» To do:
Every line of the material must be set down again without alteration.

» Data below:

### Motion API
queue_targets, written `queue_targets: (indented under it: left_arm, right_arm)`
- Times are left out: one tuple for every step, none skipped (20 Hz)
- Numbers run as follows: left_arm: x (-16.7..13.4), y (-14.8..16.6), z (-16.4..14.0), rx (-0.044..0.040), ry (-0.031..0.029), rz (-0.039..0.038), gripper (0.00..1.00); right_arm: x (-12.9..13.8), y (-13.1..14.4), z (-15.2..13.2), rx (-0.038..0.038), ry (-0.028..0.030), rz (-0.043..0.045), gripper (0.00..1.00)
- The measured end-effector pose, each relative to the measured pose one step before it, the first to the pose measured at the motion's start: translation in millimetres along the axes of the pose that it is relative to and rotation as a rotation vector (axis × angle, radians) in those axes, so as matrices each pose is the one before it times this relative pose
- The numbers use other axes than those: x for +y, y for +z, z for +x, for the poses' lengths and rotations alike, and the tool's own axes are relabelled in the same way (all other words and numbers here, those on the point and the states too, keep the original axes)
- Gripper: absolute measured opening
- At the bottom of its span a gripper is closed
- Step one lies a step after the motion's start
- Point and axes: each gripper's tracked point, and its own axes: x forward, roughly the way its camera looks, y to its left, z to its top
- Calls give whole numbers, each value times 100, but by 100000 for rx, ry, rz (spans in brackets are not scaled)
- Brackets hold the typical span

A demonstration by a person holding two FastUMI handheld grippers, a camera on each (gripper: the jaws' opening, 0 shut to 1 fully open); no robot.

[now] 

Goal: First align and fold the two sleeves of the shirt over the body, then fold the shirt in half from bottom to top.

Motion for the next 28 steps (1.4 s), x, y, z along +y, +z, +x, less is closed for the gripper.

» Answer space:
### Motion API
queue_targets, written `queue_targets: (indented under it: left_arm, right_arm)`
- Times are left out: one tuple for every step, none skipped (20 Hz)
- Numbers run as follows: left_arm: x (-16.7..13.4), y (-14.8..16.6), z (-16.4..14.0), rx (-0.044..0.040), ry (-0.031..0.029), rz (-0.039..0.038), gripper (0.00..1.00); right_arm: x (-12.9..13.8), y (-13.1..14.4), z (-15.2..13.2), rx (-0.038..0.038), ry (-0.028..0.030), rz (-0.043..0.045), gripper (0.00..1.00)
- The measured end-effector pose, each relative to the measured pose one step before it, the first to the pose measured at the motion's start: translation in millimetres along the axes of the pose that it is relative to and rotation as a rotation vector (axis × angle, radians) in those axes, so as matrices each pose is the one before it times this relative pose
- The numbers use other axes than those: x for +y, y for +z, z for +x, for the poses' lengths and rotations alike, and the tool's own axes are relabelled in the same way (all other words and numbers here, those on the point and the states too, keep the original axes)
- Gripper: absolute measured opening
- At the bottom of its span a gripper is closed
- Step one lies a step after the motion's start
- Point and axes: each gripper's tracked point, and its own axes: x forward, roughly the way its camera looks, y to its left, z to its top
- Calls give whole numbers, each value times 100, but by 100000 for rx, ry, rz (spans in brackets are not scaled)
- Brackets hold the typical span

A demonstration by a person holding two FastUMI handheld grippers, a camera on each (gripper: the jaws' opening, 0 shut to 1 fully open); no robot.

[now] 

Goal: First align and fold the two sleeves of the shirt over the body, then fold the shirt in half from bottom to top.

Motion for the next 28 steps (1.4 s), x, y, z along +y, +z, +x, less is closed for the gripper.

This completes the exercise.